Potential for Collaboration
Biochemists, Chemists, and Epidemiologists
Significant gaps exist in understanding the mechanism of action of many pollutants, pharmacological agents, and novel therapies. We are interested in collaborating on projects that seek to better understand mechanisms of action of novel investigational drugs and understudied pollutants. We believe these partnerships will not only improve our own research, but will contribute to the overall mission of improving human health and reducing disease.

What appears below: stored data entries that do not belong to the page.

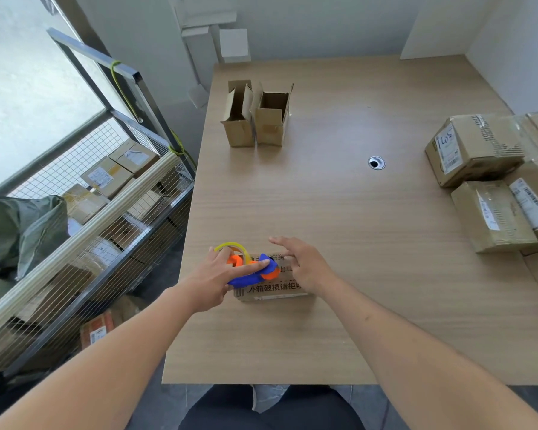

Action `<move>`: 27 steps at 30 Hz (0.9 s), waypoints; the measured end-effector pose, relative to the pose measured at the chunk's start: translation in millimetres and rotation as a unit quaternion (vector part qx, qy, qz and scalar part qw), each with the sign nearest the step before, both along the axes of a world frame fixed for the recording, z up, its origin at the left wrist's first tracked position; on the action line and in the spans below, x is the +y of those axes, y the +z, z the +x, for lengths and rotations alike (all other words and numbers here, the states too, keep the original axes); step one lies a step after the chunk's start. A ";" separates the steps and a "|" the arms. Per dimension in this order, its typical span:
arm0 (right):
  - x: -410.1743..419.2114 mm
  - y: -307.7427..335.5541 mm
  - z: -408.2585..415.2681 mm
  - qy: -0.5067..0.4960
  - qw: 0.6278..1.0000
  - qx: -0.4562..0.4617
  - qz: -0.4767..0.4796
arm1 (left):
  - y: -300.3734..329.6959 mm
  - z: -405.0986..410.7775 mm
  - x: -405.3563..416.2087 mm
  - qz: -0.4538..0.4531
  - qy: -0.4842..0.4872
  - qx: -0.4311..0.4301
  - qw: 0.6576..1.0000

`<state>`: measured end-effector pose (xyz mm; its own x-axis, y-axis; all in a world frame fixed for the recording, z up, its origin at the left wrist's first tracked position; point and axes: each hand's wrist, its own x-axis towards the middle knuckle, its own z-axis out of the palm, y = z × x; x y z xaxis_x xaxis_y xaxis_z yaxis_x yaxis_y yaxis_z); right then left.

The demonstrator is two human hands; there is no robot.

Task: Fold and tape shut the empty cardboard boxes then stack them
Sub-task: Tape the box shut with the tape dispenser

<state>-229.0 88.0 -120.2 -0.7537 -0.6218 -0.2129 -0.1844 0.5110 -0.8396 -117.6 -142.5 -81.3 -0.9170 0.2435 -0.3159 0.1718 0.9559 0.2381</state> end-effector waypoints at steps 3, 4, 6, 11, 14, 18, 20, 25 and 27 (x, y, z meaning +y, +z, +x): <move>-1.7 2.1 -4.8 0.011 0.999 -0.047 0.015 | 0.9 -1.2 0.9 -0.005 0.009 -0.011 1.000; -2.8 1.5 -6.4 0.011 0.998 -0.053 0.021 | 0.9 -1.6 1.3 -0.008 0.012 -0.014 1.000; -4.9 -1.7 -8.6 0.010 0.998 -0.049 0.025 | 0.4 -2.6 1.5 -0.022 0.010 -0.026 0.999; -9.9 -3.4 -10.8 -0.007 1.000 -0.017 0.025 | -1.5 -1.7 0.5 -0.018 0.007 -0.024 1.000; -12.5 -4.0 -10.0 -0.012 1.000 0.004 0.024 | -3.5 0.0 1.6 -0.014 0.008 -0.015 1.000; -12.8 -6.8 -10.2 -0.024 0.999 0.004 0.028 | -11.5 1.0 9.5 -0.053 0.018 0.023 0.998; -12.2 -6.9 -9.9 -0.031 0.999 -0.006 0.021 | -16.6 -0.6 18.9 -0.048 0.045 0.069 0.995; -7.9 -6.1 -11.8 -0.033 0.999 0.002 0.022 | -25.2 -3.6 37.9 -0.020 0.096 0.133 0.986; -5.3 -5.9 -10.4 -0.025 0.999 0.010 0.029 | -30.3 -2.4 33.2 -0.009 0.090 0.148 0.985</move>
<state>-239.5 82.7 -126.1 -0.7877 -0.5708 -0.2318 -0.1748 0.5678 -0.8044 -120.1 -109.3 -111.5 -0.9974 0.0661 -0.0301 0.0594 0.9808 0.1858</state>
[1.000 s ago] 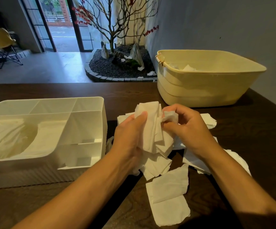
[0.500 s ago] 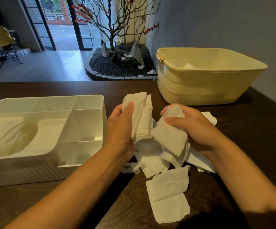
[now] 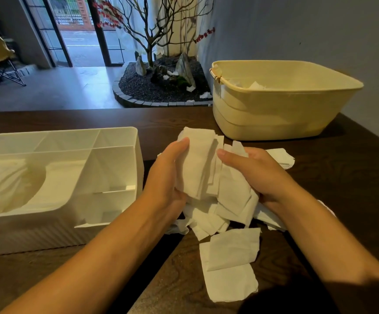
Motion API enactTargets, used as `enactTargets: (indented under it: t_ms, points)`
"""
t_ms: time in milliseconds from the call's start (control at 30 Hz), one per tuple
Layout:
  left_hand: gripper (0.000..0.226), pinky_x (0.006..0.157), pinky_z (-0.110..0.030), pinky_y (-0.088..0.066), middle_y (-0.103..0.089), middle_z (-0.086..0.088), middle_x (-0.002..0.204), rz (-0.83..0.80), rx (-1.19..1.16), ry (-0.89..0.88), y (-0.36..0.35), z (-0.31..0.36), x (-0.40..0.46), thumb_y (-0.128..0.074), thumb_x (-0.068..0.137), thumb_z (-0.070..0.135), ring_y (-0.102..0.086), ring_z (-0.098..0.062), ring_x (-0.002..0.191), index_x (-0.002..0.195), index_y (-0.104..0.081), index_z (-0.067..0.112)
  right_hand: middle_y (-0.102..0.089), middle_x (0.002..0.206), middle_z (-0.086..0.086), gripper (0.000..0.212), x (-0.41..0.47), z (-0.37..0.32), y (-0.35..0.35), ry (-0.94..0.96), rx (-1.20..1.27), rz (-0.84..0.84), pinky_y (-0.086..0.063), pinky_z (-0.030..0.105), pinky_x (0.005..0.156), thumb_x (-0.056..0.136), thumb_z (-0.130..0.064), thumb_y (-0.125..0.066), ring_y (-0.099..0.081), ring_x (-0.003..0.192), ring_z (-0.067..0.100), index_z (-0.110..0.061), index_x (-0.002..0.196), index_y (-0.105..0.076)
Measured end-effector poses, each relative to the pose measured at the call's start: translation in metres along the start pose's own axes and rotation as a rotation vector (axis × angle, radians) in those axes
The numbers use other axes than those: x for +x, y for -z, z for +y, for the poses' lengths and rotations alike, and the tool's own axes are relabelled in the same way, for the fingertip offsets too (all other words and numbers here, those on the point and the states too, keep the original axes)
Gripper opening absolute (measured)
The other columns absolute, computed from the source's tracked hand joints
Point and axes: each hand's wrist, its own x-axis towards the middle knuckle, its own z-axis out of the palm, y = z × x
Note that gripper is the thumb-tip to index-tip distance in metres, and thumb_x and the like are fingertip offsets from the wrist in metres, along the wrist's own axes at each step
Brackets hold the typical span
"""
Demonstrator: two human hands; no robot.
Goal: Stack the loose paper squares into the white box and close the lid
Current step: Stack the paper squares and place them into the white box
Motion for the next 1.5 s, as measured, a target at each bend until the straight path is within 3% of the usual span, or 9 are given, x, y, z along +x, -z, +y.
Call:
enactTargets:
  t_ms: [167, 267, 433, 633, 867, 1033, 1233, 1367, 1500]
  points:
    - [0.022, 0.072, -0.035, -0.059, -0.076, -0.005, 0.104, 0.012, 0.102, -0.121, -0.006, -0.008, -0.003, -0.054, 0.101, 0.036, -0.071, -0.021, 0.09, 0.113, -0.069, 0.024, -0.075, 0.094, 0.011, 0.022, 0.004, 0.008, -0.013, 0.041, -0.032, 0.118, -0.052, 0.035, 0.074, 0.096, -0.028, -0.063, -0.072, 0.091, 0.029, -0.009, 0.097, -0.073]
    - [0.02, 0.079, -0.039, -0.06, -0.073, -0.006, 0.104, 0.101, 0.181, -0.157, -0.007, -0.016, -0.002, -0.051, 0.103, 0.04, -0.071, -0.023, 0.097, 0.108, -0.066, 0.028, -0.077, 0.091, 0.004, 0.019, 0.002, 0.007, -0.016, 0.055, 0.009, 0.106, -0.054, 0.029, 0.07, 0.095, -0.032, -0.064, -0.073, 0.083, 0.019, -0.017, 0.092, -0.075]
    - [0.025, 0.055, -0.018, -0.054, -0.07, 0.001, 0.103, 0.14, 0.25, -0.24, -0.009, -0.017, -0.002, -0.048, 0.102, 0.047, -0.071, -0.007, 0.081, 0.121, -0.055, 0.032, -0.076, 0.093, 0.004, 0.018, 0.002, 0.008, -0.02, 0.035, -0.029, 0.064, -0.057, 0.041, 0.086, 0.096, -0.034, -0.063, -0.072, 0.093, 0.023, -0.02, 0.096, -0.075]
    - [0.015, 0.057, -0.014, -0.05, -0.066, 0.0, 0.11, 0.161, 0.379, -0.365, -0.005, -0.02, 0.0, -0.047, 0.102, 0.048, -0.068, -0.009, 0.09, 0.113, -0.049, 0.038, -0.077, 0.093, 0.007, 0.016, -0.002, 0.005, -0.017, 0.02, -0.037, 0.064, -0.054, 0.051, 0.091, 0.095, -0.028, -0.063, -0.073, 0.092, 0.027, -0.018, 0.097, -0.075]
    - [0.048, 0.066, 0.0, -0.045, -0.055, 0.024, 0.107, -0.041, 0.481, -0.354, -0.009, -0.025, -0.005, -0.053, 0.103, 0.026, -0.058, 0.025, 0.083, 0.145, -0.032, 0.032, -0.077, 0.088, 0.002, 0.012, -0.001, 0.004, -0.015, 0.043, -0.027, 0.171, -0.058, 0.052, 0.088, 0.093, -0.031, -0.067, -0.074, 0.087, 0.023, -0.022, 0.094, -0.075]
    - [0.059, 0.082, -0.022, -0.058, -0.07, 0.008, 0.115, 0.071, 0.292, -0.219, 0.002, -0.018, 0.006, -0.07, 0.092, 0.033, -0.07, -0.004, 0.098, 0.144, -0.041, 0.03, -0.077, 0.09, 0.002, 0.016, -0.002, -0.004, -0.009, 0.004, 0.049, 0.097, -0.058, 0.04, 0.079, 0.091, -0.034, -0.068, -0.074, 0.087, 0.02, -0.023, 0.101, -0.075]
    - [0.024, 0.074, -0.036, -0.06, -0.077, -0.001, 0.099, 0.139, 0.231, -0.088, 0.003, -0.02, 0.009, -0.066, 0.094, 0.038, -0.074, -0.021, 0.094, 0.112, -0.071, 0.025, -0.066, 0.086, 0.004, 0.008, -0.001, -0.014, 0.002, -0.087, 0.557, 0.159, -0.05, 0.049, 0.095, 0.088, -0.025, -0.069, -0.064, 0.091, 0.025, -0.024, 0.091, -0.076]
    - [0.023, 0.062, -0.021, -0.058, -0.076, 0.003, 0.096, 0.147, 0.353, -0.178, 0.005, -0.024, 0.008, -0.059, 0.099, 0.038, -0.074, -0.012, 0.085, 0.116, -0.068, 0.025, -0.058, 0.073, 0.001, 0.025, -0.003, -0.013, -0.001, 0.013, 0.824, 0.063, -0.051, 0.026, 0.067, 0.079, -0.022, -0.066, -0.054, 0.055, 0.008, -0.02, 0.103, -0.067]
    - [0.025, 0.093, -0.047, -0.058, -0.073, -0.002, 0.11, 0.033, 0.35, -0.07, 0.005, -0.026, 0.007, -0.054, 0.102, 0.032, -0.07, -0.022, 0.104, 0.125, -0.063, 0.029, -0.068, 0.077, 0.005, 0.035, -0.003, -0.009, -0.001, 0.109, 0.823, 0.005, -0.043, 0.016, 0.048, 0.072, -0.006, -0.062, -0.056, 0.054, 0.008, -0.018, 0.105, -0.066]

Pharmacologists and Clinicians
Naturally derived compounds, such as in foods we eat or from the microbiome, as well as certain pharmaceuticals, act through the AHR to modify immune responses. This discovery means that it may be possible to develop more effective and less toxic immunotherapies to help fight infections, or to treat allergic and autoimmune diseases. However, relevant models and studies must be completed to understand their mechanism of action, in order to ensure the greatest pharmacological benefit is obtained. We welcome partnership with pharmacologists and clinicians to the enhance and improve the development of potential immune treatments that harness the AHR to prevent or treat diseases and disorders.
Toxicologists and Environmental Health Scientists
Immunotoxicology is a sub-discipline of toxicology that determines how occupational, environmental or therapeutic exposures to chemical and biological agents affect the development and function of the immune system. Immunotoxicity can manifest in enhanced or depressed functions, which can contribute to a range of diseases and disorders, including adverse drug reactions, side effects of medicines, as well as enhanced risk or severity allergic and autoimmune diseases, poorer defenses against pathogens, and reduced ability to fight cancer. We welcome collaboration with toxicologists and environmental health researchers who wish to examine immunotoxicological effects of exposures.